Au cours des 70 dernières années, plus de 1 000 colonies ont été créées sur le territoire du pergélisol – pour l’extraction de diverses ressources et pour des projets scientifiques et militaires. Il y a aussi une population locale dans cette zone, c’est-à-dire qu’il n’y a pas si peu de monde. Les scientifiques notent que cela augmente le risque de contact accidentel avec des dépôts de diverses substances et de leur libération.
Microorganismes dangereux
Outre les déchets nucléaires, des centaines de micro-organismes sont gelés dans la glace. À mesure que le pergélisol fond, ils peuvent se mélanger à l’eau de fonte et créer de nouvelles souches de virus résistantes aux antibiotiques. Les scientifiques ont déjà identifié plus d’une centaine de bactéries «de glace» qui se sont révélées invulnérables aux médicaments existants. “Des virus apparus il y a des milliers d’années pourraient faire des ravages dans la société s’ils s’échappent de leur prison glaciale”, indique l’étude.

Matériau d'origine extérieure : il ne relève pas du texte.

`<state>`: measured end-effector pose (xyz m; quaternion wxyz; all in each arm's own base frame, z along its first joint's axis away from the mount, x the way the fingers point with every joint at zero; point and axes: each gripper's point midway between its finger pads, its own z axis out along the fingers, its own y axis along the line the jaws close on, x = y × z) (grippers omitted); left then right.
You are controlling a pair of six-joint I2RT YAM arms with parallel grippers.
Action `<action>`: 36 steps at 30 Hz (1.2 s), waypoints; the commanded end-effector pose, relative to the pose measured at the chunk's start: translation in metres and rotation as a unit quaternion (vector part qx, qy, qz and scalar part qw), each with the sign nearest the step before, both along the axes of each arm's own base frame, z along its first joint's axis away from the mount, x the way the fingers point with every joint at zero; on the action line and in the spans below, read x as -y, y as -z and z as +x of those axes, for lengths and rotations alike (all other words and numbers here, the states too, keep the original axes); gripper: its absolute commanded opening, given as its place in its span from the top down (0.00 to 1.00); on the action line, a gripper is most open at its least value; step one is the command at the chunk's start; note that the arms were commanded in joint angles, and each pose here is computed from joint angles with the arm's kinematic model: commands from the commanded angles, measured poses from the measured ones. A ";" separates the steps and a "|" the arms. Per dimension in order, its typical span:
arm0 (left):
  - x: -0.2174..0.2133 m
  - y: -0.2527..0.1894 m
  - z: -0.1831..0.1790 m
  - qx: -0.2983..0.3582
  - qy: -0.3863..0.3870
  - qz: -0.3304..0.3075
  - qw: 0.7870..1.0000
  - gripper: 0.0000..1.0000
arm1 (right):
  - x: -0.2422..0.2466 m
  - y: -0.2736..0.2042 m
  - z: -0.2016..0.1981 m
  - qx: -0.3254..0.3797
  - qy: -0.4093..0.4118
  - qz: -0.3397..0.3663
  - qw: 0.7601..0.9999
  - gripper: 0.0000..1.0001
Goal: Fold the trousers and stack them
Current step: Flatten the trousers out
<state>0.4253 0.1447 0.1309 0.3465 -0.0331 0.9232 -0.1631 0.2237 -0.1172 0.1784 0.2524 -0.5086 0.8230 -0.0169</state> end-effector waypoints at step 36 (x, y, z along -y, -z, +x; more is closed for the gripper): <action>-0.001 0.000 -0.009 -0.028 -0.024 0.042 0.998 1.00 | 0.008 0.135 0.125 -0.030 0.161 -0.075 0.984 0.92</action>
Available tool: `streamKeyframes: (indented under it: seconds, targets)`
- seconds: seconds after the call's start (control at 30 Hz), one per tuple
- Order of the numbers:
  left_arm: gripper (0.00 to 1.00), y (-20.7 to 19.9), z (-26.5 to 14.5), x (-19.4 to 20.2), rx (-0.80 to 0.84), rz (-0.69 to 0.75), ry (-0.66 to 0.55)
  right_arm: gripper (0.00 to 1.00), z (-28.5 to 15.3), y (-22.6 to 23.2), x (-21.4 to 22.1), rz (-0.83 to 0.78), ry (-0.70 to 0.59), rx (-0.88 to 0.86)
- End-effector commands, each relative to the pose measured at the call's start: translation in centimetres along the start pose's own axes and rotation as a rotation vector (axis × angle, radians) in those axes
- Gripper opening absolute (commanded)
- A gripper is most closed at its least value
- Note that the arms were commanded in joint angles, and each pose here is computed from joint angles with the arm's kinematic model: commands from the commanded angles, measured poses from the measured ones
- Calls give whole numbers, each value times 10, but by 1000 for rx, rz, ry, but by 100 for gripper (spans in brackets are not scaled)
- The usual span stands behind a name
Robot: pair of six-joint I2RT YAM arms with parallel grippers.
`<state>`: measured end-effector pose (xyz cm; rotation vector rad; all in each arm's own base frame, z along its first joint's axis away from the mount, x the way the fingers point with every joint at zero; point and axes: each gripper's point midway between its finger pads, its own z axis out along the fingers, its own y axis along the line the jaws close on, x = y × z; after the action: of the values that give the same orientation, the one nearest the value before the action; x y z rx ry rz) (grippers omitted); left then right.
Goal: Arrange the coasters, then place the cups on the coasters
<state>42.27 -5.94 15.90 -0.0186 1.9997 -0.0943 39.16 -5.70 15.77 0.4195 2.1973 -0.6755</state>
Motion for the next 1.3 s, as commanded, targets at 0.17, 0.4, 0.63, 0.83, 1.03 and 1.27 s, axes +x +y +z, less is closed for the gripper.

Le pergélisol, profond de plus de trois mètres, est l’une des rares zones sur Terre où les antibiotiques modernes n’ont jamais été utilisés. Les chercheurs ont découvert que plus de 100 micro-organismes divers conservés dans le pergélisol sibérien sont résistants aux antibiotiques. Et à mesure que le réchauffement progresse, ils peuvent se mélanger à l’eau de fonte et créer de nouvelles souches de bactéries existantes résistantes aux antibiotiques.
Il existe déjà des exemples pertinents. Ainsi, en 2016, une carcasse de cerf âgée de 70 ans, morte de l’anthrax, a fondu en Sibérie. Les agents pathogènes étaient toujours actifs et l’enfant est décédé après avoir été en contact avec eux. “Nous devons en apprendre davantage sur le sort de ces microbes, contaminants et matières nucléaires nocifs pour bien comprendre les menaces qu’ils peuvent représenter”, ont déclaré les scientifiques.